Now that the kids have better things to do than hike with their parents and Sadie is buried in the front yard, we walk with other dogs, and with each other, still disbelieving that there will come a day when one of us will walk alone. Or that one day Eagle Pond will belong entirely to other hikers--their families, their dogs, their solitary dreams.
But not yet! Today I particularly enjoyed my walk because I was avidly stalking the perfect November leaf. At first, Ted made fun of me, but then he started his own collection, proving once again that art is elemental, contagious and everywhere.

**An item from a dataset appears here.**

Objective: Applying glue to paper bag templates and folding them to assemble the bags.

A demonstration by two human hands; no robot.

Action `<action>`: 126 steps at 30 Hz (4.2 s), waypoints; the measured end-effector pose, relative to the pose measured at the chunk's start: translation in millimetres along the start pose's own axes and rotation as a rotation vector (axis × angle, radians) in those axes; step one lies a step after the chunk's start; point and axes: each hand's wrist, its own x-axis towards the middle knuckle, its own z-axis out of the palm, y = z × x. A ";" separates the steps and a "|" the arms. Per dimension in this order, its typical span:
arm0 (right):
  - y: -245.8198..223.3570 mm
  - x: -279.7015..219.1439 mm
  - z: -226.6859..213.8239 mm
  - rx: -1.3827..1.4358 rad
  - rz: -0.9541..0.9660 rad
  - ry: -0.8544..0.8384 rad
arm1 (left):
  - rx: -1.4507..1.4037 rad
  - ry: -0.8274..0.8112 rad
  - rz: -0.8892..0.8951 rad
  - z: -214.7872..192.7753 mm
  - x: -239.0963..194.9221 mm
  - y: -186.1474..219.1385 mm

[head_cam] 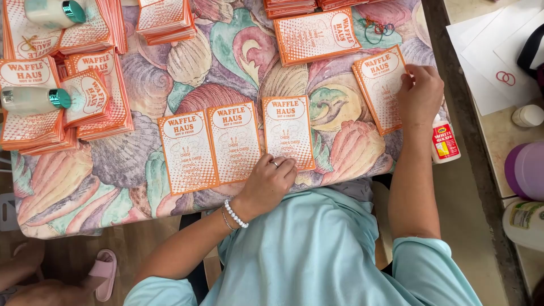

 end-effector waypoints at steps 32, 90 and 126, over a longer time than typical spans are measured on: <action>-148.2 -96.6 -35.1 1.396 0.632 -0.257 | -0.660 0.567 -0.378 11.0 57.0 19.2; -79.9 -42.9 -67.9 0.247 0.108 -0.326 | -0.246 -0.186 -0.132 17.1 23.0 -18.7; -36.3 -115.2 -142.3 0.516 0.170 0.256 | -0.206 -0.186 -0.046 -12.7 -7.1 -32.9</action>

Now for the links of the week:
Fiona Robin shares a poem called Seeing William in a Photo on Qarrtsiluni that one commenter calls "beautiful, memorable, hot." I agree. (You'll have to scroll down because I couldn't get the direct link to work, but scroll slowly; there's plenty of other fine things to read and see along the way.)
Dating God offers some excellent tips on building your blog, but as always, Kate's unique sassy voice is the best part.
Dave, whose photography grows more remarkable by the day, goes beneath the surface with his images of shallow leaves in water.
Thanks are owed to Sara who pointed me in the direction of Women that Meddle in Physick, a most informative post and for me, a great new blog.
And for those whose life is lacking in adventure, Zhoen suggests an anti-dote.
Natalie humbly reminded us that her own biography continues this week. Those who've been following this sporadic retelling of an extraordinary life in art and travel have been waiting for this installment for a long time. And to those who have yet to make Natalie and her friend Blaugustine's acquaintance, you're in for a treat.
And after all my searching, I did come back with the pearl I promised you. Awfully Serious is my Blog Discovery of the Week, chosen for its fresh perspective, its energy and above all its fine writing.
Friday, November 10, 2006
HOT NEWS
Tomorrow I will share links to the best posts I read this week, a practice I'm trying to establish every Friday.
In the past seven days, however, I've traveled mostly to familiar and favorite blog outposts. Thus I haven't yet made a Blog Discovery of the Week. But give me time! I intend to get on the search first thing tomorrow and and I won't be back till I've found you a pearl.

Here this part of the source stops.